Lo calculó deprisa, añadiendo las horas necesarias, y de pronto se quedó muy quieta, mirando el vacío.

Se había percatado con horror de que había pasado por alto una cosa que debería haberle resultado obvia.

Empezó a rebuscar en su mesa.

—¿Qué haces? —le preguntó la compañera de al lado—. ¿Sucede algo?

Anahita no la oyó.

—Por favor, por favor, por favor... —murmuraba.

Finalmente encontró el papel.

Lo aferró con fuerza, pero le temblaban tanto las manos que tuvo que apoyarlo en la mesa para leerlo.

Era el mensaje que había recibido la noche anterior, el del texto en clave. Lo llevó corriendo al despacho de su supervisor, pero no estaba.

—Está reunido —dijo su ayudante.

—¿Dónde? Tengo que verlo. Es urgente.

La ayudante, que sabía que el cargo de Anahita era de los más modestos, no se mostró muy convencida. Señaló arriba, hacia al cielo o algo parecido: los despachos de la séptima planta.

—No hace falta que te explique la importancia de una reunión con el jefe de gabinete. No pienso interrumpirlos.

—Pues tiene que hacerlo. Es sobre un mensaje que llegó anoche, por favor.

La ayudante vaciló pero, al notar la expresión de Anahita, rayana en el pánico, hizo una llamada.

—Lo siento, señor, pero tengo aquí a Anahita Dahir. Sí, la FSO de la sección paquistaní. Dice que tiene un mensaje, algo que llegó anoche. —Escuchó mirando a Anahita—. ¿Es el que le habías enseñado ya?

—Sí, sí.

—Sí, señor. —Volvió a escuchar, asintió y colgó—. Ha dicho que hablará contigo cuando vuelva.

—¿Y eso cuándo será?

—A saber.

—No, no, no. Tiene que ver el mensaje ahora mismo.

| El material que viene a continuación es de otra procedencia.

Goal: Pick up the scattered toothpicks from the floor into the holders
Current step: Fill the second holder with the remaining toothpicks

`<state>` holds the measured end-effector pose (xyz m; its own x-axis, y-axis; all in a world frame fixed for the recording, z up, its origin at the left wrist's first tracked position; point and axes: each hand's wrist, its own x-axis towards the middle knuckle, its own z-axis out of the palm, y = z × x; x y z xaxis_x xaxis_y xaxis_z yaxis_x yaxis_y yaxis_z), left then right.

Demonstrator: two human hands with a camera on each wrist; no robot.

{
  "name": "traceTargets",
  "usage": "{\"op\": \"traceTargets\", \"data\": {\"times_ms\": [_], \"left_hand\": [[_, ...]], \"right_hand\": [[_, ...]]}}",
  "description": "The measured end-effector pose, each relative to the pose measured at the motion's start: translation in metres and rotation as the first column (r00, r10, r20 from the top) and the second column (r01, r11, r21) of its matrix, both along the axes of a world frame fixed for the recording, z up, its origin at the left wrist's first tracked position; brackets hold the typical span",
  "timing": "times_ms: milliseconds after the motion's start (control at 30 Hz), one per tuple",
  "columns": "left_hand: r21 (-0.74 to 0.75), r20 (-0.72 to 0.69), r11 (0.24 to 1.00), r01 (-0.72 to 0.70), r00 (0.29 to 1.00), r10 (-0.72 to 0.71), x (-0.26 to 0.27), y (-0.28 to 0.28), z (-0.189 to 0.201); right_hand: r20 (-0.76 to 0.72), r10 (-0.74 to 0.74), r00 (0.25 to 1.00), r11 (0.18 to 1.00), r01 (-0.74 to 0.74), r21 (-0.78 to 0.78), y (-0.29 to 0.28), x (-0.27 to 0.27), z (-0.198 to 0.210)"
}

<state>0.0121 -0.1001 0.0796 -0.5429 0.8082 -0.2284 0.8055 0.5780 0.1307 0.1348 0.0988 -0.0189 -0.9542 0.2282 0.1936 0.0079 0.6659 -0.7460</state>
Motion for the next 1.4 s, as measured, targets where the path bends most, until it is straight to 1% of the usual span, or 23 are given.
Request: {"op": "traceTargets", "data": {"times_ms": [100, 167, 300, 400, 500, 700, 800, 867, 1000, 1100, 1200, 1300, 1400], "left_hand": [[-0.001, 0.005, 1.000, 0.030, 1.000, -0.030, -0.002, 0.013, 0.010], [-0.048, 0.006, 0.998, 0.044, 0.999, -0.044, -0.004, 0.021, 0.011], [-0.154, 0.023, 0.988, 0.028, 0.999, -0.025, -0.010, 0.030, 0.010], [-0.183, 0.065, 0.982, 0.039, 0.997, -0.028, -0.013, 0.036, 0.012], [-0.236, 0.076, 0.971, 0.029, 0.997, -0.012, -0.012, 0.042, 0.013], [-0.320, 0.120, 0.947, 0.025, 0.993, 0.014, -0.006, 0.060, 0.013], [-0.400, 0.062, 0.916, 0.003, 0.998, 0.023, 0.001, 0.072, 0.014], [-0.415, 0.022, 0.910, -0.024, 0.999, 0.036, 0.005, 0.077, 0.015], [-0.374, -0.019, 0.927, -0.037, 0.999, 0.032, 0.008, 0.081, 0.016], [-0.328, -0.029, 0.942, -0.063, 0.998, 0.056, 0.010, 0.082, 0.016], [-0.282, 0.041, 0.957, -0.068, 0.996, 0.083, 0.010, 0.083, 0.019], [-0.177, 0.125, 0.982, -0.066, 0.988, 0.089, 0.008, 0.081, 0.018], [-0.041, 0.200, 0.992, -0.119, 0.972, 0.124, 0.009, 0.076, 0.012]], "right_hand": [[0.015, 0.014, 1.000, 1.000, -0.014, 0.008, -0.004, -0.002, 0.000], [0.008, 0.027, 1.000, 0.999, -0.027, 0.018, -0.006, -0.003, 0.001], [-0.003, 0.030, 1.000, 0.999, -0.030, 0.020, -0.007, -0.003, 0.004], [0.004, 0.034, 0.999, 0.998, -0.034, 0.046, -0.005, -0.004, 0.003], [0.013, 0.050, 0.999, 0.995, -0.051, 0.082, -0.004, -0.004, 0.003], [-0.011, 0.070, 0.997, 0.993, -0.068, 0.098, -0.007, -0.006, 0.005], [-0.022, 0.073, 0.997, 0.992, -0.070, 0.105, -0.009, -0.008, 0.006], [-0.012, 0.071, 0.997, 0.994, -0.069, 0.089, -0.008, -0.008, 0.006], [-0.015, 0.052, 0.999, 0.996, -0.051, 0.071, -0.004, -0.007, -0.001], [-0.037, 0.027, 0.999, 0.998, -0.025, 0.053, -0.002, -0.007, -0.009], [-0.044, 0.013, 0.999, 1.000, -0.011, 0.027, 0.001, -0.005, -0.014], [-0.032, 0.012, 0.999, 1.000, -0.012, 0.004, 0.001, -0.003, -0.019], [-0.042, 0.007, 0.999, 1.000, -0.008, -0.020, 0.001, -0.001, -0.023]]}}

—Pues dámelo y se lo enseñaré en cuanto llegue.

Anahita apretó el papel contra su cuerpo.

—No, ya se lo enseño yo.

Volvió a su mesa y lo miró otra vez.

«19/0717, 38/1536...»

Los números de los autobuses que habían explotado y las horas exactas.

El mensaje no estaba en clave: era un aviso.

Y había otro.

«119/1848.»

Un autobús de la línea 119 explotaría a las 18.48 h de esa tarde. Si era en Estados Unidos, disponían de ocho horas, si era en Europa...

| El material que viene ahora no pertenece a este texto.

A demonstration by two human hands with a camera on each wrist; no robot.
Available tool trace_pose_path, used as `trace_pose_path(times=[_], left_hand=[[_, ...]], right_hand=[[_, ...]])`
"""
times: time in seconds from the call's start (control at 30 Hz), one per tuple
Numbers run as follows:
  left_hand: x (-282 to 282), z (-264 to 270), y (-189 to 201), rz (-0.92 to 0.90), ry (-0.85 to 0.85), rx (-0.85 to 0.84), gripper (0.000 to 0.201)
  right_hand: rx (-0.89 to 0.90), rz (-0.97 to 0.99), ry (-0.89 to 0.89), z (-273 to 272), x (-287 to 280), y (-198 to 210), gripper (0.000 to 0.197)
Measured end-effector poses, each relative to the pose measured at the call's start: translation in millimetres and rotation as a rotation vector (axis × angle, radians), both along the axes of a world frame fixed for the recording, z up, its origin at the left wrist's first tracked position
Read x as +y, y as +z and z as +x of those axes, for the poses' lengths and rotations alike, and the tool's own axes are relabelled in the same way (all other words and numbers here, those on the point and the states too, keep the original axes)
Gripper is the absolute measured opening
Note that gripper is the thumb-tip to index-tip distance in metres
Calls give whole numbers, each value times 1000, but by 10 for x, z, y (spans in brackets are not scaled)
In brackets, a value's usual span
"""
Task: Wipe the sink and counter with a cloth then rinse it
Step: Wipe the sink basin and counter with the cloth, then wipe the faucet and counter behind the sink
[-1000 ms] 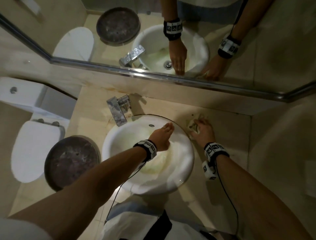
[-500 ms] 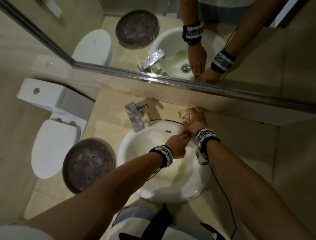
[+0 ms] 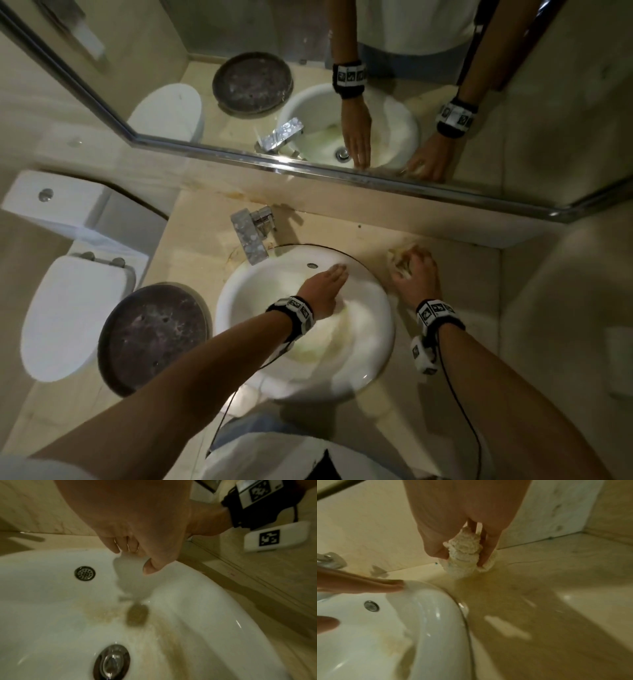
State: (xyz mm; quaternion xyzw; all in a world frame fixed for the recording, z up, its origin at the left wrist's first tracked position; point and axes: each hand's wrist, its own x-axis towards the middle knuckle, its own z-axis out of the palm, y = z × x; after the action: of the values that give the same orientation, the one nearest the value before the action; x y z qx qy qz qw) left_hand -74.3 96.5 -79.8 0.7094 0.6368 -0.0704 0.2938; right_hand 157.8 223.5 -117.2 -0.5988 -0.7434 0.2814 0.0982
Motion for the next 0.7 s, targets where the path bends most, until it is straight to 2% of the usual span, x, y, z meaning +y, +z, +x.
trace_pose_path(times=[0.1, 0.2, 0.3, 0.4, 0.5, 0.57, 0.7], left_hand=[[-249, -103, -17, 22, 91, 22, 78], [-483, -341, 53, 44, 254, 49, 82], [-696, -699, 130, 27, 419, 103, 81], [-850, -1125, 141, -34, 539, 174, 82], [-935, -1455, 111, -121, 499, 181, 84], [-956, -1578, 93, -159, 439, 159, 85], [-986, -1778, 66, -153, 384, 90, 87]], right_hand=[[-5, -28, -76, 263, -113, -150, 35], [-48, -106, -92, 266, -126, -236, 50], [-12, -130, -71, 164, 12, -439, 44], [29, -79, 17, -108, 60, -142, 22], [33, -119, 98, -367, 142, -1, 35], [71, -161, 129, -576, 173, 60, 28], [-50, -248, 256, -1066, 250, 0, 59]])
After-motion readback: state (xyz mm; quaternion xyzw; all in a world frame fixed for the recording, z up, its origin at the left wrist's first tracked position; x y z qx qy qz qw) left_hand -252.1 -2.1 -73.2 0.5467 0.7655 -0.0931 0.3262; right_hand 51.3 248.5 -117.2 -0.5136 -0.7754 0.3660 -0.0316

Echó un vistazo a la hilera de relojes que indicaban las horas de distintas zonas.

En gran parte de Europa ya eran las cuatro y media: faltaban apenas poco más de dos horas.

A Anahita Dahir le habían enseñado a hacer lo que le decían. Como buena hija de familia libanesa, acataba las reglas. Llevaba haciéndolo toda la vida. No era sólo que se lo hubieran inculcado, formaba parte de su naturaleza.

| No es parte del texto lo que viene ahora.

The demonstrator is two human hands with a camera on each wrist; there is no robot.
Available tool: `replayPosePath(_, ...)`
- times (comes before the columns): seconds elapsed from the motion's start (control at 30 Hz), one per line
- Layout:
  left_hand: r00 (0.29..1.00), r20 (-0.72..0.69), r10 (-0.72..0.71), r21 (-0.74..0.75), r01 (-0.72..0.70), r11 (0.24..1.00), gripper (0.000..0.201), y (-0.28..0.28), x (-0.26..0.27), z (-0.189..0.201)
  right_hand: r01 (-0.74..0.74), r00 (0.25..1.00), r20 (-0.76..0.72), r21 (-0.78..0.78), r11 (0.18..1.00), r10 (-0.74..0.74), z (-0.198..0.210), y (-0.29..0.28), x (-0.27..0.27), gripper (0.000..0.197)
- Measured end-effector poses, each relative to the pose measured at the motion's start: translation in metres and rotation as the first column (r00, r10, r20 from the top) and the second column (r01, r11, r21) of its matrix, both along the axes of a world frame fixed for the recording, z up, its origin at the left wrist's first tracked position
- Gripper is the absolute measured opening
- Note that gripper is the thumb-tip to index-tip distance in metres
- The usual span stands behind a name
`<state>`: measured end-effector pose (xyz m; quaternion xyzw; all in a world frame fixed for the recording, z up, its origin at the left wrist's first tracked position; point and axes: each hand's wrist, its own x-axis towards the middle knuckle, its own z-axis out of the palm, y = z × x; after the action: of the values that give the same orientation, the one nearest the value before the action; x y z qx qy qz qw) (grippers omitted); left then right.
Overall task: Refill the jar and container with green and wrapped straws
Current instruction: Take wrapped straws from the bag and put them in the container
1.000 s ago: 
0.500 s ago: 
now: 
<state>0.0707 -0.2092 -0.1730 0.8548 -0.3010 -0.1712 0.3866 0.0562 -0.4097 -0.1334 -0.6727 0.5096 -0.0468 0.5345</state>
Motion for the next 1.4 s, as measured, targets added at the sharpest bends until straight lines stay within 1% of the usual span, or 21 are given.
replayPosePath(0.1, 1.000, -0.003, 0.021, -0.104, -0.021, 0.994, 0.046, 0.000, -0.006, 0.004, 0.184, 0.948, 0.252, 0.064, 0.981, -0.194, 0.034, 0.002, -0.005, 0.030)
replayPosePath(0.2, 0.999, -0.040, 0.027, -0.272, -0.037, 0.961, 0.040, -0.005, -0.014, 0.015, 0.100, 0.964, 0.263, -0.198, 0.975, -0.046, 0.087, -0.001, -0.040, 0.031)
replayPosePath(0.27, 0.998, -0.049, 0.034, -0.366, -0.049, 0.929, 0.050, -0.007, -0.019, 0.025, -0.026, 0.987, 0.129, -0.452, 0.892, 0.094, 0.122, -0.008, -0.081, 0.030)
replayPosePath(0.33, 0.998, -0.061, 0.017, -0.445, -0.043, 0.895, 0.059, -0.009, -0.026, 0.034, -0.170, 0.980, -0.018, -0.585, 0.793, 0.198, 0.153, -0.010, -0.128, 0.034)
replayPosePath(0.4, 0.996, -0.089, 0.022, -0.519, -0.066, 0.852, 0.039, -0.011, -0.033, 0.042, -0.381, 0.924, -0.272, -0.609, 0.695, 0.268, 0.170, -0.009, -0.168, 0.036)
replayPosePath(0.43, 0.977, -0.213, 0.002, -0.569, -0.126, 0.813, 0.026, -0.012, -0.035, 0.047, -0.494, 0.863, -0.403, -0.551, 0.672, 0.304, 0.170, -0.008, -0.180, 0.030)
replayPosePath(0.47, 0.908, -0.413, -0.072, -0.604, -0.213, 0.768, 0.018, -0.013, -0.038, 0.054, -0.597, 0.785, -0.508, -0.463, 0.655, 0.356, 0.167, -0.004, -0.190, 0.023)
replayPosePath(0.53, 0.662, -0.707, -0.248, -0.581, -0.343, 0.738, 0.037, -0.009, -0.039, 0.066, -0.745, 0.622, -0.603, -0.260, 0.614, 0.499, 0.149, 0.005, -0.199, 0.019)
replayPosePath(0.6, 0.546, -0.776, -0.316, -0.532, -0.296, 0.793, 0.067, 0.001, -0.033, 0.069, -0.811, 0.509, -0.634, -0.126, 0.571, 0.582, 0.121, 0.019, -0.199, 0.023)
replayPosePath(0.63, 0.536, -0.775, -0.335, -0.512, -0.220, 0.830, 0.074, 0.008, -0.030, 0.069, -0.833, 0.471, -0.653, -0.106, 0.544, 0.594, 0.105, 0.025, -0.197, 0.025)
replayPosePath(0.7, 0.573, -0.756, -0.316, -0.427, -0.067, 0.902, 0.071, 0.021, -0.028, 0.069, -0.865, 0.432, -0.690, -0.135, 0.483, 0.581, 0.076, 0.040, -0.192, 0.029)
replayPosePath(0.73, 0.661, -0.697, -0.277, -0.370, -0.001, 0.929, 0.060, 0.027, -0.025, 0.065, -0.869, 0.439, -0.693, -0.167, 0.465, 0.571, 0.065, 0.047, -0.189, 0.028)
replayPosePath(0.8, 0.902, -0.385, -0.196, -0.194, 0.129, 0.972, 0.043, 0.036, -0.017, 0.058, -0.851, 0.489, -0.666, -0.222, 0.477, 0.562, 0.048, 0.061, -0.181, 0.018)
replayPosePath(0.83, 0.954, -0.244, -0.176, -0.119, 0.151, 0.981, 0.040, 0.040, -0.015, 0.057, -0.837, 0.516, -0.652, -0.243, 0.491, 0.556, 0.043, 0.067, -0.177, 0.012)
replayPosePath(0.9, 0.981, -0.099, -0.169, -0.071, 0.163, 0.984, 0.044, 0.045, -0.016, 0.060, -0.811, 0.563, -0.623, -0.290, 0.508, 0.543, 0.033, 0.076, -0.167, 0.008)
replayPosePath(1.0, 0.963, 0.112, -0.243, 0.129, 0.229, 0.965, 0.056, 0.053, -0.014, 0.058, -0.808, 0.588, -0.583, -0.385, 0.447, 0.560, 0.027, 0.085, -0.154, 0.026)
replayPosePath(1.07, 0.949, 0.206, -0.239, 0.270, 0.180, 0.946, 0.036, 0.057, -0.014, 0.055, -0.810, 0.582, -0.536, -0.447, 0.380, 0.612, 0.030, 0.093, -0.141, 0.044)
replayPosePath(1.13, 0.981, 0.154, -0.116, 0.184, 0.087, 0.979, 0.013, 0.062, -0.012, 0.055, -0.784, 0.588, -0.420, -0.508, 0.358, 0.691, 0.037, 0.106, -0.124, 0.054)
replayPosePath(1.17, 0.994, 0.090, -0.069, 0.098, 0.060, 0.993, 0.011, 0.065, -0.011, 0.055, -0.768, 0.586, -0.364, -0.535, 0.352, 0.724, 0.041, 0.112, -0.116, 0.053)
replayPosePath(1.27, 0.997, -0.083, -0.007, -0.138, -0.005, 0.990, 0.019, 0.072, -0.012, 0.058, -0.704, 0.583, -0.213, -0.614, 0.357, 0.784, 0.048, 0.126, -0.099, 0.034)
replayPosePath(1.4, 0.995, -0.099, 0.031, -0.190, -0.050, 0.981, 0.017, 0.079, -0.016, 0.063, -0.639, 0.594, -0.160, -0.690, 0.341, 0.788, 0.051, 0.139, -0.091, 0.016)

Titubeó. Podía esperar. Debía esperar. Le habían ordenado que esperase. Pero no, no podía. Además, los demás no sabían lo que ella sabía, y ninguna orden basada en la ignorancia podía ser legítima, ¿verdad?

Hizo una foto de los números y se quedó mirándolos un momento. Los segunderos de todos los relojes de las paredes, de todos los husos horarios del mundo, se movían: tic, tic, tic... el planeta estaba en cuenta atrás.

Tic, tic, tic...

Reprochándole su indecisión.

Se levantó con tanto ímpetu que volcó la silla. En la amplia oficina de planta abierta reinaba una actividad tan febril que sólo la FSO de al lado se dio cuenta.

—¿Estás bien, Ana?

Pero Anahita ya se encaminaba hacia la puerta, así que no la oyó.